*WHAT IS EXPECTED*.
In the entries below, find each line with the word "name" and return it.

*AVAILABLE DATA*.
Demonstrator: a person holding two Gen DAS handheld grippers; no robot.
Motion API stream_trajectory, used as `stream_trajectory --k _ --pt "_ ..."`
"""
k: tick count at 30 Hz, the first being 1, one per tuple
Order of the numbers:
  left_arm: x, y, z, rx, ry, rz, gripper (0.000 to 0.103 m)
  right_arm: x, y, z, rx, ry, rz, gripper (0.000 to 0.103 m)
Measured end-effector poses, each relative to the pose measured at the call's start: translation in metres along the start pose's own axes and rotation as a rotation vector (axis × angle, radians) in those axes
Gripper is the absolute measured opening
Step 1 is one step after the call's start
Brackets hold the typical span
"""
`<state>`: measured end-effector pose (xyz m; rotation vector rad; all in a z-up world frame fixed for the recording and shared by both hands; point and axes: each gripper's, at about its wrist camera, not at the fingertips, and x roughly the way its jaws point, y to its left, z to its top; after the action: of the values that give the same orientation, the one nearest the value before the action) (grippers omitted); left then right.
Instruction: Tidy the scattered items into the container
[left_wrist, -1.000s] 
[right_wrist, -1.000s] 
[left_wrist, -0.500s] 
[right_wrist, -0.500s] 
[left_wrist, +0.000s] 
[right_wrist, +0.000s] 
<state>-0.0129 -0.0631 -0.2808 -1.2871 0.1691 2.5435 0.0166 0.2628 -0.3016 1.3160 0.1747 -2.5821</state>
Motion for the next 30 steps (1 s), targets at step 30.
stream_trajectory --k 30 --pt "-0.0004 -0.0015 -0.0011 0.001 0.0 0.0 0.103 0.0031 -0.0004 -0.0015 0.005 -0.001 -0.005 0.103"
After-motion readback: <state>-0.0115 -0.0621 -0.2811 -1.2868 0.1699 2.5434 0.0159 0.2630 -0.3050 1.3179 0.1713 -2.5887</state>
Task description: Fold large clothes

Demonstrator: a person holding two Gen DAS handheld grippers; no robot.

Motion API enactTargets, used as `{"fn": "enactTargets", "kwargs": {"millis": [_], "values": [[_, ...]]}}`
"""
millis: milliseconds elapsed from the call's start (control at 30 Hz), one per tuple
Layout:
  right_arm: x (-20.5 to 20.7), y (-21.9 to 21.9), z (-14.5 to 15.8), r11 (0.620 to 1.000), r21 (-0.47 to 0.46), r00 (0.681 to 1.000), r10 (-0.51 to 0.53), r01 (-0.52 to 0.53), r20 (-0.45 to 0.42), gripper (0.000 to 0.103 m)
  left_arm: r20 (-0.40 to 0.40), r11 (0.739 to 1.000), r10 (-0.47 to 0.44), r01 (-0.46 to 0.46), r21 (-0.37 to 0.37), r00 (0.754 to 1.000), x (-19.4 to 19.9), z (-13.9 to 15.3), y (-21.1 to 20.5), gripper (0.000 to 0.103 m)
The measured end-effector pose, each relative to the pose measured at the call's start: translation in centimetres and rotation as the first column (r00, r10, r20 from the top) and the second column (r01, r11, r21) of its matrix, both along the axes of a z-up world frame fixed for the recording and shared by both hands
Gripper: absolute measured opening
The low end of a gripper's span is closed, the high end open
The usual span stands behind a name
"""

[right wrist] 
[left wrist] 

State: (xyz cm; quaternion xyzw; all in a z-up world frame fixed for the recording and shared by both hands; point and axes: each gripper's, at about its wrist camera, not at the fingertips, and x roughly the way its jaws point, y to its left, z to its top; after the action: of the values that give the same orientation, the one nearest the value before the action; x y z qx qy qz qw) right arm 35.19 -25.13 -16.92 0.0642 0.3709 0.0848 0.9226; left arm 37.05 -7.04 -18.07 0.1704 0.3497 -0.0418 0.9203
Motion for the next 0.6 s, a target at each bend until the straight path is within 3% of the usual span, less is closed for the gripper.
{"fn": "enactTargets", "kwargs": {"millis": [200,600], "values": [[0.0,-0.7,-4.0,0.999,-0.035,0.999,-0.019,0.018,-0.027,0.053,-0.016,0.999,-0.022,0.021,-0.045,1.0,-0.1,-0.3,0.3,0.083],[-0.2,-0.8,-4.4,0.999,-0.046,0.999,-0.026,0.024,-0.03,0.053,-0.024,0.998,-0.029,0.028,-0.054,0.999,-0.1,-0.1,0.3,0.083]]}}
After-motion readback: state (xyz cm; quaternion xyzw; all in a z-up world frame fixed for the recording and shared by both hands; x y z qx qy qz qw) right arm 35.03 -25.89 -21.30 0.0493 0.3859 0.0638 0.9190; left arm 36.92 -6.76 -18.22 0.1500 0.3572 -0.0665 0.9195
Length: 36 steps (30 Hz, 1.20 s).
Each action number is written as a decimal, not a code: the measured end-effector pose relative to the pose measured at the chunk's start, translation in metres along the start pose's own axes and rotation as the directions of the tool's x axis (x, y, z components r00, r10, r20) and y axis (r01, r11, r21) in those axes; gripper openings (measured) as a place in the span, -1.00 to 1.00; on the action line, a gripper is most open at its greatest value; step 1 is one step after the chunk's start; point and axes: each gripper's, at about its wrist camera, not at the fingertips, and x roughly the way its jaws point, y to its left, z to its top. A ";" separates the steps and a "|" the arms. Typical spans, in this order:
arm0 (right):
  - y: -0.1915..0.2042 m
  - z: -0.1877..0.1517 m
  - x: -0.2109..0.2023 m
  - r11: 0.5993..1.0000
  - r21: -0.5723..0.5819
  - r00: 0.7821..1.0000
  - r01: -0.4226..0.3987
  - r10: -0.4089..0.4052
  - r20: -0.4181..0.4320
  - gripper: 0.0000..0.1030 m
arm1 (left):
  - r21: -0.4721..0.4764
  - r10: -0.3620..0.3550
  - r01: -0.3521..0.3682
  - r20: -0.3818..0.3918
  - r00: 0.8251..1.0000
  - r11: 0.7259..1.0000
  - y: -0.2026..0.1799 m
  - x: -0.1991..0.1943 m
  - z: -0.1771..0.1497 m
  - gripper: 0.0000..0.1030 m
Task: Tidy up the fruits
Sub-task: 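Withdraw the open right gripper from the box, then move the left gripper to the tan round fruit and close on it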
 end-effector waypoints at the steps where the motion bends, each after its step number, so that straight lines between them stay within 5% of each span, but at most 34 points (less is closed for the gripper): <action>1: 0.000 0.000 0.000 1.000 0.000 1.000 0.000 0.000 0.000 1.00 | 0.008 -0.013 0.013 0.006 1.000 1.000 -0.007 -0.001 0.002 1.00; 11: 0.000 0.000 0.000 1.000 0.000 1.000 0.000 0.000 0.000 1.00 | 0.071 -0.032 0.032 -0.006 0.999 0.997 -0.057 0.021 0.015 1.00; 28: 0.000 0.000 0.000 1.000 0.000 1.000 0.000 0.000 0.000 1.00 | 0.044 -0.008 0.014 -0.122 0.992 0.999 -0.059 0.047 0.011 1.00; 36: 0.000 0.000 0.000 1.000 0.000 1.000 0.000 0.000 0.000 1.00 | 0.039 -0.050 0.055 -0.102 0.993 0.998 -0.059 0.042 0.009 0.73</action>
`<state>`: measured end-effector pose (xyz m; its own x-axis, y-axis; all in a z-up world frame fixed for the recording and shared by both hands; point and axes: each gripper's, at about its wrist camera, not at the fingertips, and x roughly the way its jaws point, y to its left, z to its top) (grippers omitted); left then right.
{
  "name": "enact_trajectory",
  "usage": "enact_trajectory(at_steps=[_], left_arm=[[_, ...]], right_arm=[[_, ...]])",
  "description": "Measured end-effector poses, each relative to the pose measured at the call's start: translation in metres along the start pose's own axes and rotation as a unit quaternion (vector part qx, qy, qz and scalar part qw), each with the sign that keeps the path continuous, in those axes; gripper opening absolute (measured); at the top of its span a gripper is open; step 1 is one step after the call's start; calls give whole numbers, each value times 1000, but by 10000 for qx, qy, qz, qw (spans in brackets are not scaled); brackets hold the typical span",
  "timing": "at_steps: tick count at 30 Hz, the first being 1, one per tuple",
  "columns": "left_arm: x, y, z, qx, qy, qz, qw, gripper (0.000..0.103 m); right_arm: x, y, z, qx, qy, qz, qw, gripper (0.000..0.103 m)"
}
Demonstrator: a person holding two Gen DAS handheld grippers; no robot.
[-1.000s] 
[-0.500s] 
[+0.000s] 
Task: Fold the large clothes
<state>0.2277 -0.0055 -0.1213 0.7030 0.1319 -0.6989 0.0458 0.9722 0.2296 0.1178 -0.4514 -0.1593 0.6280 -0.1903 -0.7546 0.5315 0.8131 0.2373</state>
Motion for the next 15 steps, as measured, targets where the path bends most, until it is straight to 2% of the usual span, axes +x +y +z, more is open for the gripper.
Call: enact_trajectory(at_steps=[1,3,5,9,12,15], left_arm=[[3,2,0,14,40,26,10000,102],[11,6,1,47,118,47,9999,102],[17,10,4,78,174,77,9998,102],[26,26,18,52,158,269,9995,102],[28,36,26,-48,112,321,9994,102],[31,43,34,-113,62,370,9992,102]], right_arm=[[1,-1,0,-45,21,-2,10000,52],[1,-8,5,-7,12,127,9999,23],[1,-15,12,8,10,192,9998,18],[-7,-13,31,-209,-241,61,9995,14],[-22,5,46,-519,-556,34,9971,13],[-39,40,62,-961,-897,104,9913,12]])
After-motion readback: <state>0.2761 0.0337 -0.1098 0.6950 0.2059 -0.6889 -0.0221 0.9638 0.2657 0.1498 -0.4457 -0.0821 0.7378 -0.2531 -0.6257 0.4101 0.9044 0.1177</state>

*SOLUTION TO THIS PROBLEM*.
The usual span stands behind a name
  "name": "enact_trajectory",

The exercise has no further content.